Comissão quer formalizar o Eurogrupo, no âmbito das suas propostas para o futuro da Europa, e até levar o seu presidente a depor no Parlamento Europeu. É uma melhoria ou uma intrusão maior na soberania nacional?

Acho que a Comissão fez mal em apresentar os cinco cenários. Não é esse o papel da Comissão. A Comissão é guardiã e motor do processo europeu. Essa apresentação dos cinco cenários é uma demonstração de fraqueza da atual Comissão. No Parlamento Europeu estamos de acordo com a medida. A formalização prática do Eurogrupo dá-lhe o que hoje não tem, que é o escrutínio democrático. O Eurogrupo não tem existência formal sequer. Aí tem toda a razão o Varoufakis [ex-ministro das Finanças grego]. O Eurogrupo é quase uma coisa clandestina. Não há controlo democrático efetivamente e, por isso, nós no Parlamento Europeu há muito tempo que dizemos que queremos controlo democrático sobre o Eurogrupo. Nesse sentido, é perfeitamente lógica a proposta de que seja o comissário responsável do setor, neste caso Moscovici [comissário europeu para os Assuntos Económicos], a ser o presidente.

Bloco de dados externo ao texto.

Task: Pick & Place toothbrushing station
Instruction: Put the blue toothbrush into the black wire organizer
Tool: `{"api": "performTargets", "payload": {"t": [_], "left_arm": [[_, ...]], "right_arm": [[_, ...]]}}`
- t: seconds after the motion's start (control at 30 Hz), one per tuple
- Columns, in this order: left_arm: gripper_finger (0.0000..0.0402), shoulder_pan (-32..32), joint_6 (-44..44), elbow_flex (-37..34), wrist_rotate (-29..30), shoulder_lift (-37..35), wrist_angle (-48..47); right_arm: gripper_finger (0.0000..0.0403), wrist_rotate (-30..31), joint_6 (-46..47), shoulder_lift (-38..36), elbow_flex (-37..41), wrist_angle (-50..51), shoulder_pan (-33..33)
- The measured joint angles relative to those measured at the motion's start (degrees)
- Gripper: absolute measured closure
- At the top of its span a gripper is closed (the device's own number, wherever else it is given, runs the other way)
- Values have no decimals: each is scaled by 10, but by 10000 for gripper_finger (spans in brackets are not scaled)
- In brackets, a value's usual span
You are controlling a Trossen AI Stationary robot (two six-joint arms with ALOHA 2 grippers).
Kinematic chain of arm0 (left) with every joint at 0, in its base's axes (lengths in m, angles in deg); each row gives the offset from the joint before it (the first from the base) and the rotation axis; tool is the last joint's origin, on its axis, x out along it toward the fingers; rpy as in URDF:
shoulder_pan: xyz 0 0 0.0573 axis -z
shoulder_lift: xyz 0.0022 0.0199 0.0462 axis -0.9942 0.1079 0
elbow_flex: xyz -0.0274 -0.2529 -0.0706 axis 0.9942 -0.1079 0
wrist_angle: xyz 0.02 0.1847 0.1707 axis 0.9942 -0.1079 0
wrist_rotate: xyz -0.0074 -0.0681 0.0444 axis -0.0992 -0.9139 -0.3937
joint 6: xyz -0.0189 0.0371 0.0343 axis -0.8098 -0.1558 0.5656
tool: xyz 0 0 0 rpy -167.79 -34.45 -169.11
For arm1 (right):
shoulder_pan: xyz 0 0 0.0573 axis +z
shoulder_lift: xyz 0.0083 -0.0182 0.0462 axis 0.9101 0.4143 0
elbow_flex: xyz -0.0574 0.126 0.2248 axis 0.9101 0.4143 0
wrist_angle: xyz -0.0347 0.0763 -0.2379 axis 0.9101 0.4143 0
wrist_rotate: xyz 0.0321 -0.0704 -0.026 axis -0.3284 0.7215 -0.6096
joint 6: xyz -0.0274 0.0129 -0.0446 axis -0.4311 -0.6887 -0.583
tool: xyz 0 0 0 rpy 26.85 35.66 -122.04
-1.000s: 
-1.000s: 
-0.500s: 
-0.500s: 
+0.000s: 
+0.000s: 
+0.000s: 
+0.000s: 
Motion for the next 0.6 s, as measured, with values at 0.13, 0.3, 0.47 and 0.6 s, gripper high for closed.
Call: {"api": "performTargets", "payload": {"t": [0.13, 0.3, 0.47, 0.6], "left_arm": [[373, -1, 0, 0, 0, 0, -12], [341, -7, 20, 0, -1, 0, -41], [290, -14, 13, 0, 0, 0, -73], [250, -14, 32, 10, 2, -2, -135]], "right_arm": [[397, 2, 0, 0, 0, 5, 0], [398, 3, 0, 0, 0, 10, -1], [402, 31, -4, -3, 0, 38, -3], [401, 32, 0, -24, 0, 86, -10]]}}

Essa medida é uma das propostas para o longo prazo, entre 2020 e 2025. Até lá, vê a hipótese de Centeno ser o presidente do Eurogrupo? Isso tem sido falado?

Tem.

Paulo Rangel disse que isso é uma ilusão criada dentro de Portugal.

Não, não é verdade. Tem sido falado.

Por quem?

Pelo próprio Eurogrupo. Por um lado, com o bom resultado de Portugal que nos pôs em destaque, o que deu credibilidade ao ministro Centeno. Por outro, porque Dijsselbloem vai à vida e já devia ter ido. Depois, por causa dos equilíbrios de famílias políticas e de países. Vai-lhe cair a bola nas mãos… Isso não é negativo para Portugal, nem irrelevante ser alguém com a sensibilidade de um país que atravessou o que o nosso atravessou, e de um Governo como este, que está naquela posição, tal como não era irrelevante ter um lacaio do senhor Schauble, o Dijsselbloem, naquele mesmo papel. Mas, realmente em termos europeus, o que faria diferença — e que seria um passo no bom sentido –, era partir desse estatuto informal do Eurogrupo para um estatuto formal. Aí sem dúvida devia ser o responsável da Comissão a assumir a presidência.

Pode tornar-se realidade?

Pode, perfeitamente. Qual é o drama?